Some dependencies require python to be below 3.11
So use conda (or venv if u prefer):
conda create -n turbo-O python=3.10
conda activate turbo-O
pip install -r requirements.txt
And then just use the python notebooks to run whichever TuRBO version you like
Current best of 0.0181 by Full DKL on dataset compared to 0.023 of TurboM.
TurboM average: around 0.6 and 3.5 minutes
TurboDKL_full average: around 0.6 and 6 minutes
Achieved by lowering to 12 initial epochs for the global/root model, then 8 epochs every 3 loops Full Dkl seems to be performing signicantly better than the NN DKL, however good runs are highly dependent on a good start. Also, seems to maker smaller more consistent and frequent steps than TurboM (especially if global model trains too much). Tweaking how frequently or long the global model updates only seems to worsen performance (both extremes for both variables)
-
Assess whether grid_variational_strategy would allow true mixing between NN features and GP
-
Assess whether this is the correct behaviour for the global GP model:
Same variance for each of 25 samples (and this is true for every epoch) -
Take the UCB elements from TuRBO-O, but actually implement them correctly
Full-kernel means the entire DKL model is used as a kernel by the TR gp's whereas the regular DKL (my first version) only used the DKL's gp's kernel as the kernel but then had the gp's inputs first be transformed by the NN. That latter version is clunky and not optimal, but I don't have the heart to delete it yet
- Numerical instability of local TR gp's (covar not positive semi-definite)

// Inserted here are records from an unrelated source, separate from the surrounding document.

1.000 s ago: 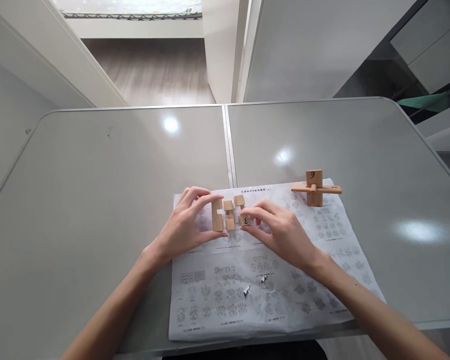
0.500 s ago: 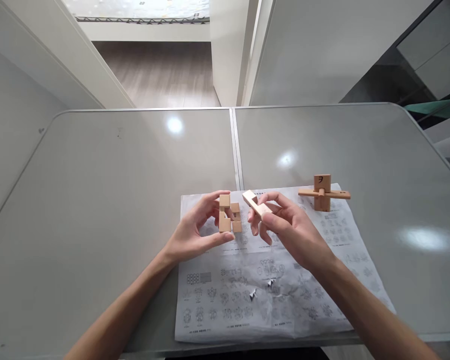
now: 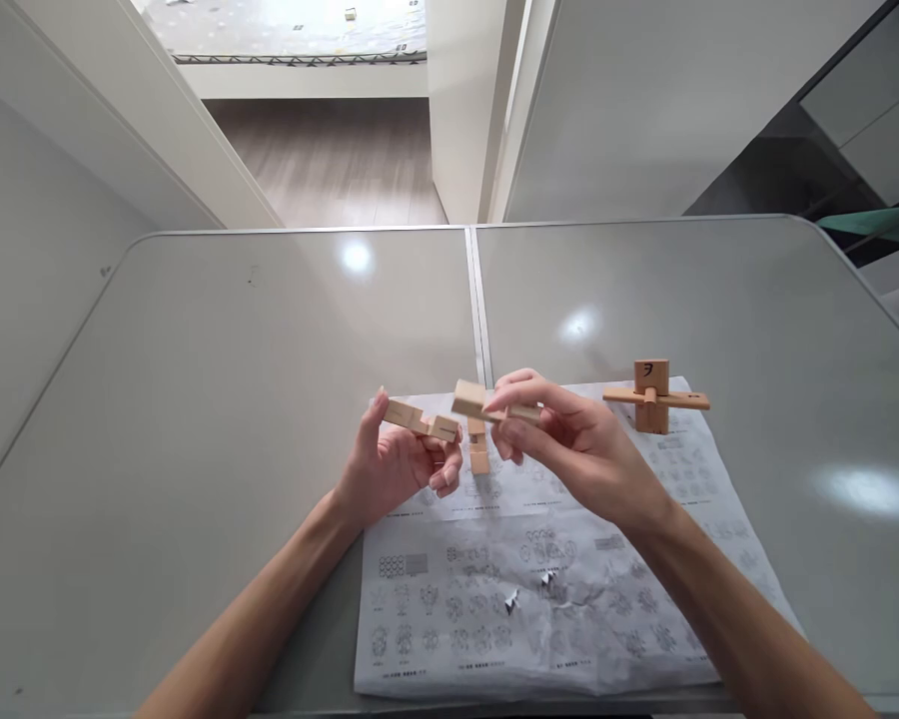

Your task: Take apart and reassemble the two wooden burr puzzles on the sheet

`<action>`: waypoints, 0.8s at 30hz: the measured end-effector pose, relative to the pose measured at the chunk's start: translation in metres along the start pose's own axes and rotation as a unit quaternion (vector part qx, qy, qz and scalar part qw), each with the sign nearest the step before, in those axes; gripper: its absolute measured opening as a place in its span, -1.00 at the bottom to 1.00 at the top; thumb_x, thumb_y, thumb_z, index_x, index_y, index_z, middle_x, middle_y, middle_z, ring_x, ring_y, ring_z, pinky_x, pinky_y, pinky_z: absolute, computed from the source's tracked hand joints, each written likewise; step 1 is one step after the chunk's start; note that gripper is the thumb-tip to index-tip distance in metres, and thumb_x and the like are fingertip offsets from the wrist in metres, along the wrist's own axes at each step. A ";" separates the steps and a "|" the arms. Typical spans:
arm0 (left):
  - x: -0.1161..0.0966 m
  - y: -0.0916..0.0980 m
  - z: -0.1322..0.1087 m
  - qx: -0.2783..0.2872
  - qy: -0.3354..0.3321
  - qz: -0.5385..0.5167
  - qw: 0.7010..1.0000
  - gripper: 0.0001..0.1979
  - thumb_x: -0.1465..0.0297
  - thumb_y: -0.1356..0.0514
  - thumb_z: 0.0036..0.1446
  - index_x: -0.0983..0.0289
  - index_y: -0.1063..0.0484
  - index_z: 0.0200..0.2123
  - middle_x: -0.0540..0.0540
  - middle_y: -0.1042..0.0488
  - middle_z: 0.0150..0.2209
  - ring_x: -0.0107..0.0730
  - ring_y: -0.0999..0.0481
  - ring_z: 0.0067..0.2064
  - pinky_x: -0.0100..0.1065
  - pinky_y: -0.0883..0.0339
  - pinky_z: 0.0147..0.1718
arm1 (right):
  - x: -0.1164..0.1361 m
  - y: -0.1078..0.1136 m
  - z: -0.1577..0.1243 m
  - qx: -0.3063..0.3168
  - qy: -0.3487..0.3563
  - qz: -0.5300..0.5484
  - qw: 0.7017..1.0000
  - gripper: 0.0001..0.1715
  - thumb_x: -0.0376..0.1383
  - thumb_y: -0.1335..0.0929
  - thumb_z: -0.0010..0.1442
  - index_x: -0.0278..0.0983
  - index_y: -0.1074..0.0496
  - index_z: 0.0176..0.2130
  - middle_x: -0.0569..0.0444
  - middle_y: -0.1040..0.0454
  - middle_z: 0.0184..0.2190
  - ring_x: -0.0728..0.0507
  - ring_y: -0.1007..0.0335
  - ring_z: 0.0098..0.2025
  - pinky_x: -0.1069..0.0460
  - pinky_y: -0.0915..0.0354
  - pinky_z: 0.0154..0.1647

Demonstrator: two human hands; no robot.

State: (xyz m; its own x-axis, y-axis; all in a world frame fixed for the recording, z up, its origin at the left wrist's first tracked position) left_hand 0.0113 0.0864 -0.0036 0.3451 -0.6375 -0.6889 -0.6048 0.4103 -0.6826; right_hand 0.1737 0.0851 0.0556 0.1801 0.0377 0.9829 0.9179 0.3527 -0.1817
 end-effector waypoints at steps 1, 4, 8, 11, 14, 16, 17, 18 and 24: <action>0.001 0.000 0.000 0.001 0.011 -0.005 1.000 -0.11 -0.36 0.12 0.29 0.37 -0.54 -0.18 0.06 -0.38 -0.50 -0.34 -0.26 -0.46 -0.26 -0.24 -0.34 | 0.004 -0.004 0.003 0.024 0.006 0.008 1.000 -0.77 -0.34 -0.43 0.46 -0.10 -0.59 0.07 0.08 -0.53 -0.08 0.00 -0.51 -0.31 0.03 -0.49 -0.26; 0.006 -0.001 -0.001 0.023 0.037 -0.014 0.999 -0.13 -0.34 0.15 0.31 0.35 -0.50 -0.25 0.07 -0.39 -0.50 -0.31 -0.30 -0.45 -0.23 -0.30 -0.32 | 0.010 -0.014 0.011 0.054 -0.024 0.039 0.997 -0.64 -0.33 -0.49 0.40 -0.12 -0.51 0.15 0.07 -0.63 -0.10 -0.07 -0.64 -0.21 -0.03 -0.58 -0.13; 0.013 -0.004 -0.001 0.057 0.053 -0.026 0.997 -0.15 -0.34 0.13 0.31 0.34 -0.50 -0.30 0.08 -0.42 -0.52 -0.34 -0.33 -0.49 -0.20 -0.38 -0.32 | 0.012 -0.020 0.021 0.049 -0.060 -0.022 0.997 -0.72 -0.26 -0.59 0.29 -0.20 -0.57 -0.03 0.07 -0.70 -0.19 -0.12 -0.68 -0.15 -0.02 -0.58 -0.05; 0.017 -0.003 -0.001 0.062 0.058 -0.018 0.996 -0.15 -0.33 0.13 0.32 0.34 -0.51 -0.27 0.09 -0.45 -0.51 -0.32 -0.37 -0.50 -0.18 -0.42 -0.30 | 0.010 -0.025 0.026 0.070 -0.072 -0.058 0.993 -0.75 -0.20 -0.57 0.31 -0.21 -0.64 -0.04 0.09 -0.70 -0.26 -0.11 -0.66 -0.25 -0.02 -0.57 -0.13; 0.017 -0.001 -0.001 0.062 0.058 -0.008 0.996 -0.15 -0.31 0.16 0.34 0.35 -0.50 -0.23 0.12 -0.49 -0.48 -0.30 -0.41 -0.49 -0.16 -0.44 -0.28 | 0.007 -0.024 0.030 0.065 -0.077 -0.074 0.992 -0.72 -0.14 -0.58 0.29 -0.20 -0.67 -0.04 0.05 -0.68 -0.19 -0.11 -0.65 -0.26 -0.04 -0.56 -0.19; 0.015 -0.002 -0.001 0.066 0.053 0.000 0.996 -0.14 -0.31 0.16 0.34 0.37 -0.51 -0.19 0.13 -0.50 -0.46 -0.29 -0.42 -0.47 -0.15 -0.44 -0.26 | 0.005 -0.021 0.032 0.053 -0.076 -0.089 0.992 -0.71 -0.11 -0.59 0.26 -0.20 -0.68 -0.08 0.03 -0.64 -0.11 -0.09 -0.62 -0.26 -0.02 -0.53 -0.23; 0.014 -0.003 -0.001 0.070 0.051 0.004 0.996 -0.14 -0.30 0.16 0.35 0.37 -0.52 -0.18 0.14 -0.51 -0.45 -0.29 -0.43 -0.46 -0.15 -0.44 -0.25 | 0.004 -0.021 0.033 0.050 -0.081 -0.096 0.991 -0.71 -0.10 -0.59 0.26 -0.20 -0.68 -0.10 0.03 -0.63 -0.12 -0.08 -0.60 -0.28 0.00 -0.52 -0.26; 0.013 -0.004 -0.001 0.074 0.050 0.007 0.996 -0.14 -0.30 0.16 0.35 0.37 -0.52 -0.17 0.13 -0.51 -0.45 -0.29 -0.43 -0.45 -0.16 -0.44 -0.25 | 0.002 -0.021 0.034 0.052 -0.089 -0.100 0.990 -0.70 -0.09 -0.59 0.26 -0.21 -0.66 -0.11 0.04 -0.63 -0.16 -0.07 -0.59 -0.29 0.01 -0.50 -0.29; 0.012 -0.008 -0.001 0.093 0.048 0.016 0.994 -0.12 -0.32 0.20 0.35 0.35 -0.51 -0.21 0.11 -0.51 -0.47 -0.32 -0.42 -0.46 -0.21 -0.41 -0.27 | 0.005 -0.022 0.040 0.079 -0.114 -0.123 0.983 -0.65 -0.09 -0.60 0.26 -0.20 -0.57 -0.06 0.13 -0.61 -0.33 -0.09 -0.58 -0.30 0.01 -0.47 -0.28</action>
Point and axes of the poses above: each hand's wrist, its own z-axis towards the middle knuckle, its own y-axis out of the back of the hand, x = y × z, the point moved 7 cm from there along z, towards the middle knuckle
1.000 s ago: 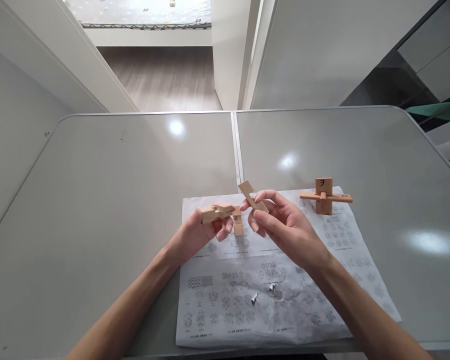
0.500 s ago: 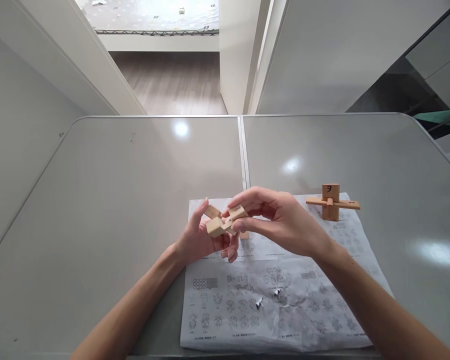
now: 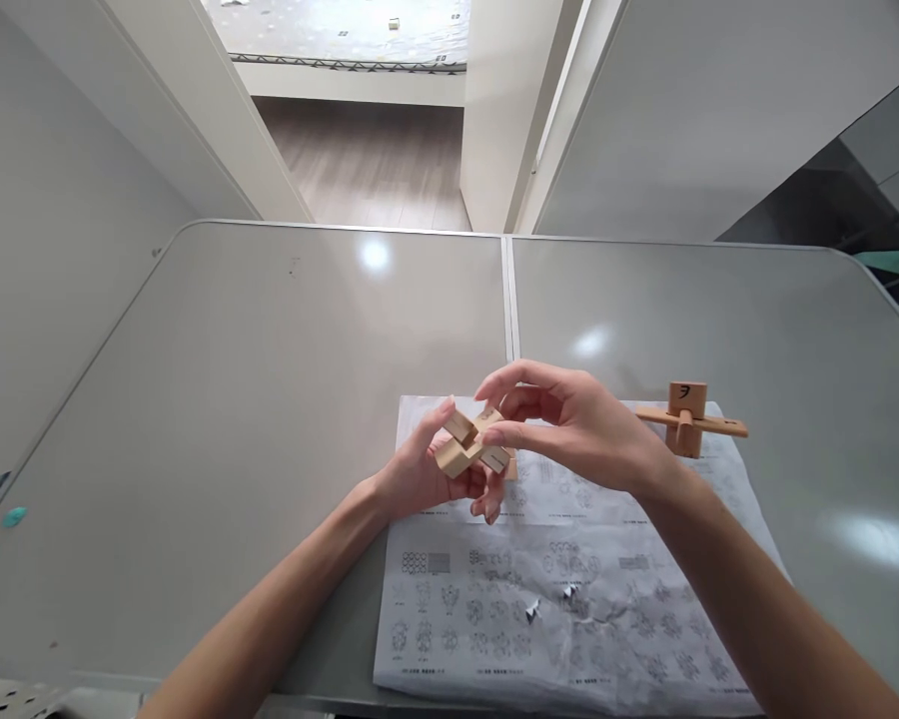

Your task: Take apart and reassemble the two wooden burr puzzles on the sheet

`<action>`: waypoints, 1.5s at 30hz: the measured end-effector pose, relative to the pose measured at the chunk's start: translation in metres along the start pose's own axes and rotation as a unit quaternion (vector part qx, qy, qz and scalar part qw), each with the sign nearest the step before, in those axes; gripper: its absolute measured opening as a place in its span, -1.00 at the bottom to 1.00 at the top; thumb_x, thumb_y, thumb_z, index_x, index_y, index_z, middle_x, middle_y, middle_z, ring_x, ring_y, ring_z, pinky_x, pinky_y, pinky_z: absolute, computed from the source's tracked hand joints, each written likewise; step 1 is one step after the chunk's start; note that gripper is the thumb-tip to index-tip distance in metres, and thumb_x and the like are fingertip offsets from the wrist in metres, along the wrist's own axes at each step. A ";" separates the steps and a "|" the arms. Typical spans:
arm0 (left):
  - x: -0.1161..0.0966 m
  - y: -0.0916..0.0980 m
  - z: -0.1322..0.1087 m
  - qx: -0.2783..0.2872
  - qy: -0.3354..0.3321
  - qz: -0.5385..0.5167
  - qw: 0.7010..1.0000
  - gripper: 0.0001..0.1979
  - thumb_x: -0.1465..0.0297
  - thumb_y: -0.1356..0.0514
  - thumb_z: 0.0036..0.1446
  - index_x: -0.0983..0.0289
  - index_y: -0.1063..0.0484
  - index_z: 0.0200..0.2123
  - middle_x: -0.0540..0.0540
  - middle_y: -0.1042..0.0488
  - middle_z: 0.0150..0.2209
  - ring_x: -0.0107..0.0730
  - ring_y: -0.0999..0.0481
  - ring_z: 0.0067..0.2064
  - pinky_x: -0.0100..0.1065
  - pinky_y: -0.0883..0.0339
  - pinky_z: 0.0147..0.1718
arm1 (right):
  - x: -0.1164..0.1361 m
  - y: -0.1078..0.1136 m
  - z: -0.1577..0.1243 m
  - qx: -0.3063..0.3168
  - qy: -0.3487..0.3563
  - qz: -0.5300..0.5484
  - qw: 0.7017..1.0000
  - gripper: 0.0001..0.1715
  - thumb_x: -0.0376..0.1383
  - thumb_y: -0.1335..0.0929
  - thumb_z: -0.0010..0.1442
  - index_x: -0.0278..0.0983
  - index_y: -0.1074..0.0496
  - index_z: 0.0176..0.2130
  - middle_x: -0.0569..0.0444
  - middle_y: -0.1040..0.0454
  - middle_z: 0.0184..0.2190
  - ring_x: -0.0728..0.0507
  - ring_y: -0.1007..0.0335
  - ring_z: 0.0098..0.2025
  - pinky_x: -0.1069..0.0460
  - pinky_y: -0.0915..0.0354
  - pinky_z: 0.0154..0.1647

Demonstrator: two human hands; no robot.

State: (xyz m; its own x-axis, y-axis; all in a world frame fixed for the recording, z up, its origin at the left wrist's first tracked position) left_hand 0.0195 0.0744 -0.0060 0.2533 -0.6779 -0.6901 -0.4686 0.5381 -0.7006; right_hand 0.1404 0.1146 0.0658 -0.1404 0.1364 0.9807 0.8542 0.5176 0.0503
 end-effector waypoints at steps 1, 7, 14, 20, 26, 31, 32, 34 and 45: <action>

- Solution: covar = covar * covar-transposed
- dtype error in dkl.
- Solution: Make sure all layers of dkl use torch.float64. Might have to rethink later, but that seems standard and I don't know of any 32bit pc systems
- Current feature_extraction layer's output is 1 dim, which is bad. But, it can't
be fixed atm because training requires the output of the gp layer be 1 dim mean
because that's the dim of the target data, there then has to be 1 gp in the gp
layer (if using multitask independent strategy) which then means that
the feature_extraction layer has to output 1 dim as well.
- Solution for better use of gp: multiple nn features, but still 1 gp.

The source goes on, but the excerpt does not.